Brady shares few of their personality traits. Bald and stocky, he presents as the physical antithesis of the congressional stereotype. He claimed the gavel at the House’s most influential policymaking committee despite a record of raising money for and donating to colleagues that’s modest by current House GOP leadership standards.
He’s not much of a presence on the fundraising circuit and spends plenty of weeknights in the Capitol Hill townhouse he shares with three House GOP colleagues: Steve Scalise of Louisiana, Erik Paulsen of Minnesota and John Shimkus of Illinois.
Rather than position himself as a political force of nature in his own right, his favored parlor trick among his colleagues is his impersonation of the fabled football coach Vince Lombardi. (“What do winners do?” he asks. “They do what losers won’t.”)

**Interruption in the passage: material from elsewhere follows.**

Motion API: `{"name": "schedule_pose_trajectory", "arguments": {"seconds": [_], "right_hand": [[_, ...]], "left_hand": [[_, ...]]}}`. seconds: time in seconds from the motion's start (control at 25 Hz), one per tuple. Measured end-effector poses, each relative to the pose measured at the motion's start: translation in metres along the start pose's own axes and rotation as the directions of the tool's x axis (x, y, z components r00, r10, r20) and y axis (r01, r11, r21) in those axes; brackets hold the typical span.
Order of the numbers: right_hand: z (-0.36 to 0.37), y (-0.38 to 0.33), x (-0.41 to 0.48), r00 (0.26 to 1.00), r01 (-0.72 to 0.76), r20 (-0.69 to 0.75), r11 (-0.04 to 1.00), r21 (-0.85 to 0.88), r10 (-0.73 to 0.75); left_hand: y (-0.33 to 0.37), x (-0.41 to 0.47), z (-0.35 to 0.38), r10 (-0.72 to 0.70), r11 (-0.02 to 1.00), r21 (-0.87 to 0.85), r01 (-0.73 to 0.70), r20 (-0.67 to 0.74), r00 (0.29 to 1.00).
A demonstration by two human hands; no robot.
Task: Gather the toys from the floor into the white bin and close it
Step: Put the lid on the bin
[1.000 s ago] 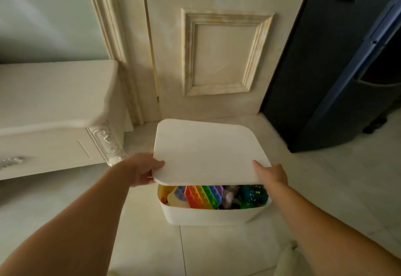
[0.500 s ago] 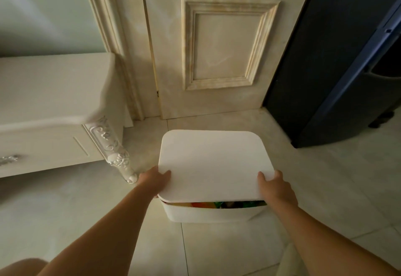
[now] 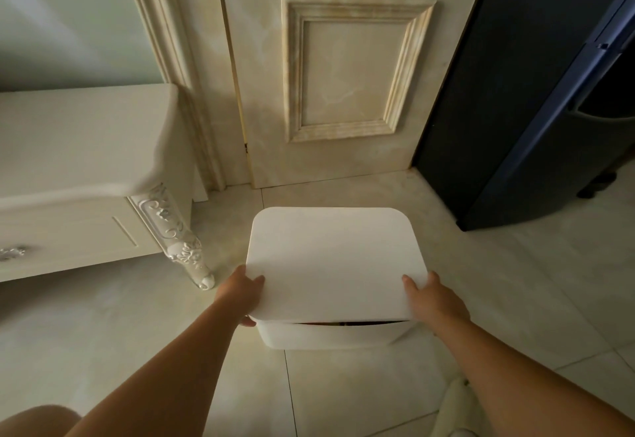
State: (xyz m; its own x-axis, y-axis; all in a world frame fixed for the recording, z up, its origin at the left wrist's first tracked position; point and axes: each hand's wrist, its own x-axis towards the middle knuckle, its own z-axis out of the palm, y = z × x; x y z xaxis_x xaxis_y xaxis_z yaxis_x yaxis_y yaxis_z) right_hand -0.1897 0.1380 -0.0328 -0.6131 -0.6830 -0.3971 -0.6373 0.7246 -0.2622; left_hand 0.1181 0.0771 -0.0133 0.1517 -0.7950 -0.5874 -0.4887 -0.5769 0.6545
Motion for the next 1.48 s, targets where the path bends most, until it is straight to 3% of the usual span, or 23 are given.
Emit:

Brady is in the ideological mainstream of today’s rightward-leaning House Republicans. This year, he’s voted the way Trump wanted virtually without exception, and the bellwether conservative advocacy group Heritage Action said he’s voted the “right way” just as often as the average rating for all House Republicans.
He grew up in South Dakota, the second of five children. When he was 12, their father, a lawyer, was shot and killed in a Rapid City courtroom by the deranged spouse of his client. An outfielder on the University of South Dakota baseball team, he now plays second base in the annual Congressional Baseball Game. (He was the Republicans’ MVP in 2014.)
He left college one credit short of graduating, completing his degree only after his opponent in his first race for the Texas Legislature made an issue of it. The only other blemish on his record was pleading guilty to drunken driving in 2005 while attending his college’s homecoming.
Brady’s initial career was running local Chamber of Commerce chapters. The first was in Rapid City, where he also won a city council seat in 1982, but resigned after three months for his first job in Texas. He won a seat in the state House eight years later. Six years after that, he bested a crowded field for an open seat in Congress, which he’s held with ease since.
Brady’s ideological creed was born of his Chamber of Commerce days — he’s out to give businesses “the freedom to buy, sell and compete with as little government interference as possible.”
He often adds: “The old saying in Chamber of Commerce work: ‘If there’s bad news, you deliver it. If there’s good news, your business leaders deliver it.’ You are always helping push others, our business leaders, toward the spotlight.”
Of course, if the tax overhaul does become law, longstanding precedent will get magnified by the president’s own credit-claiming zeal, and the statute will surely be referred to as the Trump Tax Cut — with Brady’s name relegated to the small type reserved for supporting players.